- Born: 1994 (age 31–32) Ireland
- Occupation: Singer-songwriter
- Instruments: Vocals; piano; guitar;
- Years active: 2020–present
- Labels: Black Gate, Faction Music
- Website: niamhregan.com

= Niamh Regan =

Irish singer-songwriter

Niamh Regan (/'ni:v 'ri:g@n/; born 1994) is an Irish singer songwriter from County Galway.

==Early life==
Regan grew up in Kilreekill. In 2008, age 13, she appeared on the RTÉ children's talent show Class Act. She received a BA in Music in the Irish World Academy of Music and Dance at the University of Limerick. She then qualified as a teacher through Hibernia College and was not planning a musical career until the COVID lockdowns.

==Career==

In 2020 Regan released her debut album Hemet, recorded during the COVID lockdowns. It was nominated for the Choice Music Prize.
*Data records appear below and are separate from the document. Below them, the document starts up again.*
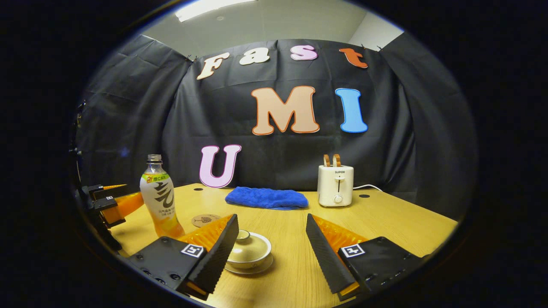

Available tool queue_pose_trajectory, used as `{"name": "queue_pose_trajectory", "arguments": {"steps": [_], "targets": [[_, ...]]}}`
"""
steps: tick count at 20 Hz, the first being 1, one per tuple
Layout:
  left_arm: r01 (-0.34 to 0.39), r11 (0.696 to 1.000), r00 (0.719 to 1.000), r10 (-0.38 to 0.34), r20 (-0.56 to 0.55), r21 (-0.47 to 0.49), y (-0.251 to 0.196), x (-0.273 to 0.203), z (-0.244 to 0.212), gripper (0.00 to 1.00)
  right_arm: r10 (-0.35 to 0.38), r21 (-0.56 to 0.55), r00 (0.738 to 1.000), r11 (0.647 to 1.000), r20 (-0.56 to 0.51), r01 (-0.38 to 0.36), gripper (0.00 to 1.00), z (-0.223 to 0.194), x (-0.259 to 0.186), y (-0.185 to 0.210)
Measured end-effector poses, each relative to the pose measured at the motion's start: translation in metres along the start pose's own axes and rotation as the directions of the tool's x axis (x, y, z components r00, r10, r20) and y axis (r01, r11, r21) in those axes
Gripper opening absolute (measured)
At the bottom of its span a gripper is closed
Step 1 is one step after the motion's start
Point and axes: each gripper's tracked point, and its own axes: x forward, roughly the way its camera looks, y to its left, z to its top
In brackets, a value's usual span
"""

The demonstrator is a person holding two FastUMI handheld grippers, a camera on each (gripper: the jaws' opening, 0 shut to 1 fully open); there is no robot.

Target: Open the teacup lid with one hand, grasp the water bottle and pour water into the teacup with the other hand; after pouring, place the water bottle on the coaster and then close the teacup lid.

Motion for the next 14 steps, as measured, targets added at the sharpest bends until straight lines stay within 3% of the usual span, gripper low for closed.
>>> {"name": "queue_pose_trajectory", "arguments": {"steps": [10,14], "targets": [[0.001,1.0,1.0,-0.001,-0.002,-0.001,0.0,-0.001,-0.001,0.96,0.08,-0.06,0.995,0.995,-0.066,-0.084,1.0,-0.012,0.014,0.033],[0.004,1.0,1.0,-0.004,-0.002,-0.001,0.0,-0.001,-0.001,0.96,0.091,-0.07,0.99,0.993,-0.112,-0.099,0.94,-0.023,0.022,0.039]]}}
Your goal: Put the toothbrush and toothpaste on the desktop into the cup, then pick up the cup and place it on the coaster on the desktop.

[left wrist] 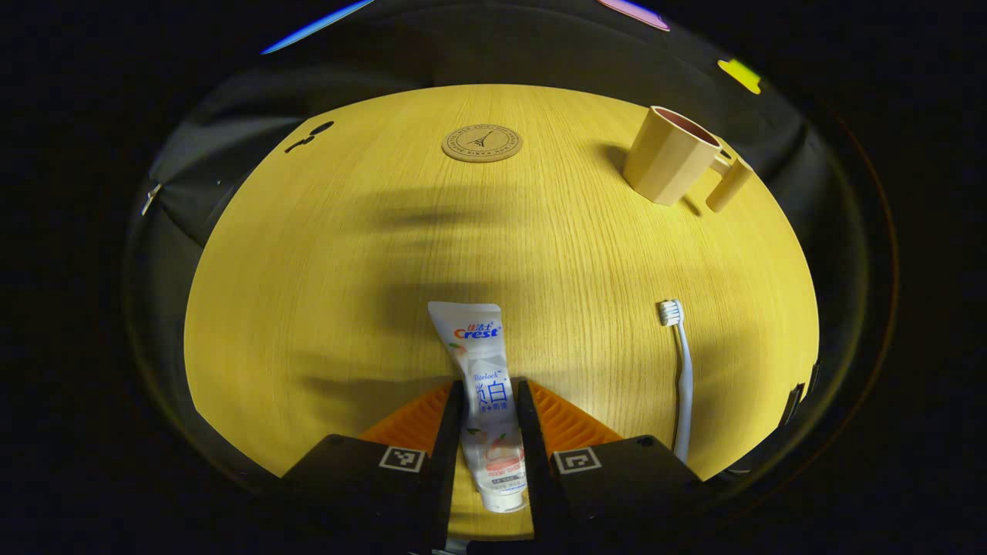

Her second album Come As You Are, recorded at Attica Audio Recording in Letterkenny, was also nominated for the Choice Music Prize.

==Discography==
Studio albums

- Hemet (2020)
- Come As You Are (2024)

EPs

- In the Meantime (2022)
==Personal life==
Regan is married to Wesley Houdyshell from Hemet, California, which is the origin of the name of her first album.